Bamsoet menekankan bahwa tidak seharusnya ada warga negara Indonesia, terlebih seorang pemimpin besar, yang harus menghadapi hukuman tanpa melalui proses hukum yang fair dan adil. Hal ini mencerminkan semangat persatuan bangsa yang harus dirajut kembali. Menurutnya, “Tidak perlu ada lagi dendam sejarah yang diwariskan kepada anak-anak bangsa yang tidak pernah tahu dan terlibat pada berbagai peristiwa kelam pada masa lalu.” Ungkapan ini menunjukkan keinginan untuk mendamaikan sejarah dan membangun identitas bangsa yang lebih positif.

Di sisi lain, MPR juga telah menerima surat dari Fraksi Partai Kebangkitan Bangsa (PKB) yang berkaitan dengan status hukum Ketetapan MPR Nomor II/MPR/2001 tentang Pertanggungjawaban Presiden Abdurrahman Wahid. PKB, yang dikenal sebagai partai yang dipimpin Gus Dur, mengajukan agar ketetapan tersebut dianulir. Bamsoet menjelaskan bahwa posisi hukum ketetapan ini sudah tidak berlaku lagi, mengacu pada Ketetapan MPR Nomor I/MPR/2003 yang telah membahas status hukum ketetapan MPRS dan MPR dari tahun 1960 hingga 2002.
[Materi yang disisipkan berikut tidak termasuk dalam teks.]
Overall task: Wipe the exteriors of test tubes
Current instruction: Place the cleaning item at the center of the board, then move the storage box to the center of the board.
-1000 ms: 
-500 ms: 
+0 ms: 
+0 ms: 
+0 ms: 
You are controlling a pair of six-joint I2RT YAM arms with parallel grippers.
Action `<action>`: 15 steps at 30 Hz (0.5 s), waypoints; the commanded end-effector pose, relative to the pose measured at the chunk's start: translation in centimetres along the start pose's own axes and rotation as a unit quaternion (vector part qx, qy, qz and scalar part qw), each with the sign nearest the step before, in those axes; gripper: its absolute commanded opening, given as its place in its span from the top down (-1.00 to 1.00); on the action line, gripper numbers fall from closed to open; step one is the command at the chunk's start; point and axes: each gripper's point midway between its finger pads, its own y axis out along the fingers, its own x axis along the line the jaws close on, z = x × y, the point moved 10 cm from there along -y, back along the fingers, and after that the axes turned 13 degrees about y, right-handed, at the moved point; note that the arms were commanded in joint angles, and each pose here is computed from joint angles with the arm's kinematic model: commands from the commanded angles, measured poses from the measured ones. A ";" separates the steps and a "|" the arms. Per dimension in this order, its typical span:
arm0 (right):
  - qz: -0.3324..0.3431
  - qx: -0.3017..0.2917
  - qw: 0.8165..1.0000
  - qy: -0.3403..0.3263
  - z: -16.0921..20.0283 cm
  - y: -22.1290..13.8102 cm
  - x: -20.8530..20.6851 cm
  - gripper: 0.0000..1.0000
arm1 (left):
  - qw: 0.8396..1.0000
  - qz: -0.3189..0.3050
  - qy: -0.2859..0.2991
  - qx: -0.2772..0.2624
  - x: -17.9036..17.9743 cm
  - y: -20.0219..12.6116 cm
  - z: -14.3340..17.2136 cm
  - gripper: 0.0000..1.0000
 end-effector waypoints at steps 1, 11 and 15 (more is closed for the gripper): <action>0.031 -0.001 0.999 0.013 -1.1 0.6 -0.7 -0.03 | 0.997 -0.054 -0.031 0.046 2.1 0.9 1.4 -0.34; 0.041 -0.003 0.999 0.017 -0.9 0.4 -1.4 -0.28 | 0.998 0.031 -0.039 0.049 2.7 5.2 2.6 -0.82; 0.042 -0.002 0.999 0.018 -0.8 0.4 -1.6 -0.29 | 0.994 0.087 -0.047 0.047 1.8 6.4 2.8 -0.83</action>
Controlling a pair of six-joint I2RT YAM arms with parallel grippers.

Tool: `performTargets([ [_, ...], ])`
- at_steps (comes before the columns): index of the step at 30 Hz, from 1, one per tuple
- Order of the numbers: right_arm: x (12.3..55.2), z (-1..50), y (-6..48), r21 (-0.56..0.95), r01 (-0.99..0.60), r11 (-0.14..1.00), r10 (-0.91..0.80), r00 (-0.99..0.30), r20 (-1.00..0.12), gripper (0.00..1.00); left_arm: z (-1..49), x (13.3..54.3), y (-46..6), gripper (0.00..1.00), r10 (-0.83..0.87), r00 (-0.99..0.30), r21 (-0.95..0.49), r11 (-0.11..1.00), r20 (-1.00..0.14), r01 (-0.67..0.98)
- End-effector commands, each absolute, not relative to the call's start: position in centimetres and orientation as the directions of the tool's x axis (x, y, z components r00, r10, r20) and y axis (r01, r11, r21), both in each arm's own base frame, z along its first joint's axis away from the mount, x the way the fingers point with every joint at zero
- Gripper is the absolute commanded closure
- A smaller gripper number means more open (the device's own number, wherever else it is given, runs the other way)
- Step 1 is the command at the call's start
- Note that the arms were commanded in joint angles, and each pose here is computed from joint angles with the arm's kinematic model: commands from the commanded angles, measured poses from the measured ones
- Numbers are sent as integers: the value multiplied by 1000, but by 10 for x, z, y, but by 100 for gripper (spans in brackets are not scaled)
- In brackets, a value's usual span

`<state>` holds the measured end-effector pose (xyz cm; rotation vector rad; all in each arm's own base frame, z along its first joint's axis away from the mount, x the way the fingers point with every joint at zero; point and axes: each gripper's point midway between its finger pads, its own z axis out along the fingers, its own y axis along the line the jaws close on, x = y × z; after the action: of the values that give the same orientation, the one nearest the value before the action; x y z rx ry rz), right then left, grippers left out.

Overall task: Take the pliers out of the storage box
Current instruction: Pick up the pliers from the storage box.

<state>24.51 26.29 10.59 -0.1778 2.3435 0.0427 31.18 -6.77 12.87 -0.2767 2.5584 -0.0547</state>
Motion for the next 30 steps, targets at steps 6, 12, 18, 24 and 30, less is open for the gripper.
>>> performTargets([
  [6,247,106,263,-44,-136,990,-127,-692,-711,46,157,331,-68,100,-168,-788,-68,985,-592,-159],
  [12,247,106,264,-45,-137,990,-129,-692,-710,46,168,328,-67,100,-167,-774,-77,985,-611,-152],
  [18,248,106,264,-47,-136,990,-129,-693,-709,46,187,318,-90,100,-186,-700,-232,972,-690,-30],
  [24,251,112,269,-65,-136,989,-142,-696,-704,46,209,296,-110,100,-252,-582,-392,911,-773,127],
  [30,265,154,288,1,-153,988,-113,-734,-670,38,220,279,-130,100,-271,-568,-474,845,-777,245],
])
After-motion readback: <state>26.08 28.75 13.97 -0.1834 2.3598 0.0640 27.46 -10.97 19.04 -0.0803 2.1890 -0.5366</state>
Pernyataan Bamsoet dan langkah-langkah yang diambil oleh MPR mencerminkan upaya untuk menciptakan rekonsiliasi nasional. Dengan merujuk pada sejarah pemakzulan Gus Dur pada tanggal 21 Juli 2001 yang dinilai bermuatan politik, MPR berusaha memperbaiki citra dan pengakuan terhadap kedua tokoh tersebut. Gus Dur dihapus dari kursi kepresidenan melalui Sidang Istimewa MPR, yang mengangkat Megawati Soekarnoputri sebagai Presiden kelima RI, sementara Hamzah Haz menjadi Wakil Presiden.

Proses pemakzulan Gus Dur memberikan dampak signifikan terhadap mekanisme pemecatan presiden di Indonesia. Sejak saat itu, prosedur untuk menggulingkan seorang presiden menjadi lebih rumit, mensyaratkan adanya pemeriksaan dan keputusan dari Mahkamah Konstitusi sebelum dilanjutkan ke MPR. Hal ini menunjukkan pentingnya perlindungan hukum bagi pemimpin negara dan mempertegas komitmen untuk tidak mengulangi kesalahan sejarah yang sama.

Melalui serangkaian pernyataan dan tindakan ini, MPR di bawah pimpinan Bamsoet berusaha untuk membangun kembali kepercayaan masyarakat terhadap institusi negara dan mempromosikan persatuan. Usulan untuk memberikan gelar pahlawan nasional kepada Soeharto dan Gus Dur bukan hanya sebuah pengakuan, tetapi juga langkah simbolis yang diharapkan dapat menyatukan bangsa untuk melangkah maju, dengan meninggalkan dendam masa lalu. Langkah ini diharapkan mampu membuka jalan bagi generasi mendatang untuk memahami sejarah dengan lebih bijak, tanpa terjebak dalam pertikaian yang tidak lagi relevan.